ABOUT THIS EXERCISE:
Whenever a line carries the word "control", pull it out of the entries.

DATA LISTING:
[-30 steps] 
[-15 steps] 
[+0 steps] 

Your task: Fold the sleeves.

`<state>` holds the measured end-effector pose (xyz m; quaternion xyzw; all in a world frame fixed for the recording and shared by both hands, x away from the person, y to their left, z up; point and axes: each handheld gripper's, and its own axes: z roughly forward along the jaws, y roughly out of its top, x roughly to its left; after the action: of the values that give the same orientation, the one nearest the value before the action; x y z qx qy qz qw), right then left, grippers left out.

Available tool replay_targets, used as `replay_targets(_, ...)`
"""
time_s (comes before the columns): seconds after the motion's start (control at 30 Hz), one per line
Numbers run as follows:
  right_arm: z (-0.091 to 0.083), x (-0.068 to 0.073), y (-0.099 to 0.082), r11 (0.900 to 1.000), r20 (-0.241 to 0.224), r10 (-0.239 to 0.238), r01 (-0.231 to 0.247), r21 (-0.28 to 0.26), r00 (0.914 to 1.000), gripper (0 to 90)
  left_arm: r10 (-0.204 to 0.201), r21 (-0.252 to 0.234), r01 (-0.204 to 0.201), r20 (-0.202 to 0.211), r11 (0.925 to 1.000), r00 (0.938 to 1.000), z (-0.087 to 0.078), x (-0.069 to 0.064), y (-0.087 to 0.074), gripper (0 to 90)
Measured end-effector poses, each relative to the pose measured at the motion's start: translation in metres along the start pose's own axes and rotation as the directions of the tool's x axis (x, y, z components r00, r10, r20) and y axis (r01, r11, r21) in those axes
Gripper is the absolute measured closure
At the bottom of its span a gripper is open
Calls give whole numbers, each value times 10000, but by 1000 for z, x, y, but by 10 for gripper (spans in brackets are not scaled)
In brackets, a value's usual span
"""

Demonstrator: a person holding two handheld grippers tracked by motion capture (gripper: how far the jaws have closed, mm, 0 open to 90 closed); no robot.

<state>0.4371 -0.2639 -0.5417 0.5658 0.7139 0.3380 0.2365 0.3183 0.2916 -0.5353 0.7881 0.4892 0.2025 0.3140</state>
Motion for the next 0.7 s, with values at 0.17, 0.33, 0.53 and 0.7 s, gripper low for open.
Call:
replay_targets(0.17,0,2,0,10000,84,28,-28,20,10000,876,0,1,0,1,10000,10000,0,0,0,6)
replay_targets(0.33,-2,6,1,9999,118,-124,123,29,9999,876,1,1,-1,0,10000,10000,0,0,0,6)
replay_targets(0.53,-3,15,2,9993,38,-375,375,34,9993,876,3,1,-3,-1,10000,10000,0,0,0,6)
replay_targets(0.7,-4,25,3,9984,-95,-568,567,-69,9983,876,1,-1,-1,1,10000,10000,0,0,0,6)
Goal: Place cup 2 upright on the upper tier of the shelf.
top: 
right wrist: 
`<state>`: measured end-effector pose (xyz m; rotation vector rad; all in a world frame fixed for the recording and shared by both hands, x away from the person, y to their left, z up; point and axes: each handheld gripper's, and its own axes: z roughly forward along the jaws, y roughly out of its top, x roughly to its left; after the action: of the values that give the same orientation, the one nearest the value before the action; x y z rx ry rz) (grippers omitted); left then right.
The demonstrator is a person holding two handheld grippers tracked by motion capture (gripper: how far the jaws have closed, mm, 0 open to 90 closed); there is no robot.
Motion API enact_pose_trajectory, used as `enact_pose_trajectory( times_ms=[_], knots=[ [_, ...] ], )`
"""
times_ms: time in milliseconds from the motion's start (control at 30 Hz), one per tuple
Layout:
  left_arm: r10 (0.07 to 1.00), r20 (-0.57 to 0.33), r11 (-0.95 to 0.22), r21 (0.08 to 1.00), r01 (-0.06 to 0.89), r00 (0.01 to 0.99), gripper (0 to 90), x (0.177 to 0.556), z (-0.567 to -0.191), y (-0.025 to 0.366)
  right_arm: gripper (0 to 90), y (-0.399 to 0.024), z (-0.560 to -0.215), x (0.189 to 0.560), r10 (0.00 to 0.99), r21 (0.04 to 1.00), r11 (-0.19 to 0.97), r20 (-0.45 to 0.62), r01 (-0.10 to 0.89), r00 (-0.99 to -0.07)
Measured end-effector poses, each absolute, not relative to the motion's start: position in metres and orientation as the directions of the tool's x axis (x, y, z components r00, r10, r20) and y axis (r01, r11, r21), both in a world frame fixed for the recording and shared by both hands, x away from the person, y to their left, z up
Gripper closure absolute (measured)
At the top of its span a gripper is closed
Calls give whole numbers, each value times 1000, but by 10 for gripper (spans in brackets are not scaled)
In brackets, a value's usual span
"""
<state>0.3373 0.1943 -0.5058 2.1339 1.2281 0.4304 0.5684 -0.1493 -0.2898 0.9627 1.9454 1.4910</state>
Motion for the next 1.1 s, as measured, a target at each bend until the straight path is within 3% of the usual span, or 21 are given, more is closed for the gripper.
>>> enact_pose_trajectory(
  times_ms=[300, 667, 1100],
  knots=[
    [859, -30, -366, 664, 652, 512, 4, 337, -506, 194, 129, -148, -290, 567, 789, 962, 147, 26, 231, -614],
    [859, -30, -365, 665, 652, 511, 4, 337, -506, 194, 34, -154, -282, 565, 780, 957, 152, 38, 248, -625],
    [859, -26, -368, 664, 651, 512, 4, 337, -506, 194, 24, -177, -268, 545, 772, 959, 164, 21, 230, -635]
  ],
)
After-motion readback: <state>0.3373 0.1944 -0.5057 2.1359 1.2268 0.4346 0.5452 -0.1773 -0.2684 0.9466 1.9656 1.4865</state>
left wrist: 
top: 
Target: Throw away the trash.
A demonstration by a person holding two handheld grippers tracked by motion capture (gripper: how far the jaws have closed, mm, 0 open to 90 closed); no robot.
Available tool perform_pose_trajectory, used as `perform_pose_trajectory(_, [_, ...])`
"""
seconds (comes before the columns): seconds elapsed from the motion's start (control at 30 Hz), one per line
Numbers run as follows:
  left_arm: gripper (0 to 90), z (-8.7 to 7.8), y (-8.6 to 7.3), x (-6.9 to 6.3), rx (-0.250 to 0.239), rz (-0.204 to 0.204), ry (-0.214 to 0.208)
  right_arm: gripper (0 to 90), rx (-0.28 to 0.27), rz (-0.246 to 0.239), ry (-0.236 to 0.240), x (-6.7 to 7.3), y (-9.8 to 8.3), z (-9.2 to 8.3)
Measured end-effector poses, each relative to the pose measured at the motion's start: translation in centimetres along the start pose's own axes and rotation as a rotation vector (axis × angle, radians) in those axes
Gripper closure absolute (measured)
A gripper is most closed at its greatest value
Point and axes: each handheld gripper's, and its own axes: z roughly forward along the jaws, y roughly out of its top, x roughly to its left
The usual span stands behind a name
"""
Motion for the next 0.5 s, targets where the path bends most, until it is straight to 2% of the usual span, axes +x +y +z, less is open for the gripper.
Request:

EXERCISE OUTPUT:
time_s (comes before the columns): seconds after the motion's start (control at 30 Hz), one per line
times_ms: time in milliseconds from the motion's start (control at 30 Hz), one per tuple
seconds (comes before the columns): seconds elapsed from the motion's start (control at 30 Hz), one per line

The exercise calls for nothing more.